先日の、アメリカ在住の日本研究家による声明、また日本の歴史家による声明に続いて、危機感溢れる研究者による声明が続いています。
エズラ・ボーゲル、ジョン・ダワー氏ら日本研究家187人が安倍首相に「植民地支配と侵略に向き合え」「従軍慰安婦」=戦時性奴隷2 歴史学会16団体7000人が日本軍による「慰安婦」強制連行に関する声明発表 5月15日には、憲法や外交の専門家らでつくる「国民安保法制懇」が「安全保障法制」の違憲性を指摘し、
「自衛隊に多くの犠牲を強いるばかりでなく、国民に戦争のリスクを強いる」
として、政府に撤回を求める緊急声明を発表しています。
思えば、「九条の会」も第一次安倍政権が復古的な改憲姿勢を隠そうともしなかったため発足したわけですが、全国に何千何万と広がり、もう10年以上も活動を続けているわけです。

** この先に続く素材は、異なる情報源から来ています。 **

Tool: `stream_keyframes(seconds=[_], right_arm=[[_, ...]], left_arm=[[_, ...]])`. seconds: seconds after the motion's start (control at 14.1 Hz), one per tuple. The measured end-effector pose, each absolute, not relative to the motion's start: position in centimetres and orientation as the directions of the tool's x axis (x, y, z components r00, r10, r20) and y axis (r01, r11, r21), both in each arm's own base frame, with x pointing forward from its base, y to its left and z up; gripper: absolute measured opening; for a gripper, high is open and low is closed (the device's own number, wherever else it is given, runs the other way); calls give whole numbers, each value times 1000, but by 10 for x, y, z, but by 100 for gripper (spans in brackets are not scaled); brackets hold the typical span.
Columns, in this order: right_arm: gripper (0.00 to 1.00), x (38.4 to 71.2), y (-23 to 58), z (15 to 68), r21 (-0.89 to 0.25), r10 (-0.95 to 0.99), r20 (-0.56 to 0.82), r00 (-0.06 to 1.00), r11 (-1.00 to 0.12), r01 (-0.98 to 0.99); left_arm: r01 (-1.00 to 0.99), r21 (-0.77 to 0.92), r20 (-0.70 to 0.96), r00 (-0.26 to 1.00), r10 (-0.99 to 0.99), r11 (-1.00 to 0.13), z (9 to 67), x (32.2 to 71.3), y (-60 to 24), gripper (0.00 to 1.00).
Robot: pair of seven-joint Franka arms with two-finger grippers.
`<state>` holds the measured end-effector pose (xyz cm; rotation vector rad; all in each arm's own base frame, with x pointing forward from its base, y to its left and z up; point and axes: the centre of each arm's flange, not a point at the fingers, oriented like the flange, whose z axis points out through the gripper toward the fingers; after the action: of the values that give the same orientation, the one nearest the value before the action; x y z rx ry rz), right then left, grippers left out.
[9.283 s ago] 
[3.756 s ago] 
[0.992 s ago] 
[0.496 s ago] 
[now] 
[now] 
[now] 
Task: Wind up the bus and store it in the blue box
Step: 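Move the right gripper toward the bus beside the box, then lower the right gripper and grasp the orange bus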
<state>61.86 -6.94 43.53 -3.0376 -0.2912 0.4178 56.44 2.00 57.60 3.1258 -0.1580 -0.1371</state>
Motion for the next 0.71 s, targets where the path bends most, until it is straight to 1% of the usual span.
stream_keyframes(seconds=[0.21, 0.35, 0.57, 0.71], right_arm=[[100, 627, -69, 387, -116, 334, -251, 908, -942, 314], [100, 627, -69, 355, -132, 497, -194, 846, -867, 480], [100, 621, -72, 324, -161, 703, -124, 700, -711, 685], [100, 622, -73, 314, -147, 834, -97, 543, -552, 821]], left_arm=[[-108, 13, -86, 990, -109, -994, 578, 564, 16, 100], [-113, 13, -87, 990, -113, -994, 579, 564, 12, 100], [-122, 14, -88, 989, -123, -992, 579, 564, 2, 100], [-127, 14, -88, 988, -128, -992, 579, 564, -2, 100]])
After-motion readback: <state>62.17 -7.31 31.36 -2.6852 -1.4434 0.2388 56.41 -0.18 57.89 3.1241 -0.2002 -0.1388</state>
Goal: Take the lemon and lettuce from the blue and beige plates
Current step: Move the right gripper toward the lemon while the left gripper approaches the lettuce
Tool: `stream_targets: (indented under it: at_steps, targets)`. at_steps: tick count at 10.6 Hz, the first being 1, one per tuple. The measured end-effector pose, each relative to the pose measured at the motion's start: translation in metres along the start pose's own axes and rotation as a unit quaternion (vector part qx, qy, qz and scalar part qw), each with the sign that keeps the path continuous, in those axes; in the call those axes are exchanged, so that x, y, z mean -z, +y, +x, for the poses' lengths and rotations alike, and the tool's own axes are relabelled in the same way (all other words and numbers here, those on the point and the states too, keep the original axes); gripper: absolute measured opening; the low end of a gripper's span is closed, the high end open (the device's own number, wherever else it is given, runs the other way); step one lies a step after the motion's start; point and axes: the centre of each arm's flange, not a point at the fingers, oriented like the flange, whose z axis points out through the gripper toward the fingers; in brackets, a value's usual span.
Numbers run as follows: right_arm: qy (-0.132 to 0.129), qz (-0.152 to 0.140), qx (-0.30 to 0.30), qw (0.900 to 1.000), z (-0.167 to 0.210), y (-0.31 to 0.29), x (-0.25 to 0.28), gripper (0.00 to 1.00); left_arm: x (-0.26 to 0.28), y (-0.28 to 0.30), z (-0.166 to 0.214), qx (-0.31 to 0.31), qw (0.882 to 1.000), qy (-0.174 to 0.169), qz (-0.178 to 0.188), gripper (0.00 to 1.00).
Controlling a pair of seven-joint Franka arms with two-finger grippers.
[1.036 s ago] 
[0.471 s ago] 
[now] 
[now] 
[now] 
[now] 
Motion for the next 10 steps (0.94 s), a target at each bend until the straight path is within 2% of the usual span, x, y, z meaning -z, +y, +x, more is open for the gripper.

今の安倍政権に対しても、知識人がようやく動き出したというところでしょうか。
我々一般人もこれに呼応して、歴史的にも法律学上もおかしい安倍政権の姿勢を追及していかないといけないと思います。
憲法審査会全参考人が「安保関連法案は違憲」。しかし産経の見出しは「GHQ憲法、押しつけは歴史的事実」作用が強いと反作用も強いという感じがします。安倍首相の心胆を寒からしめないといけませんね。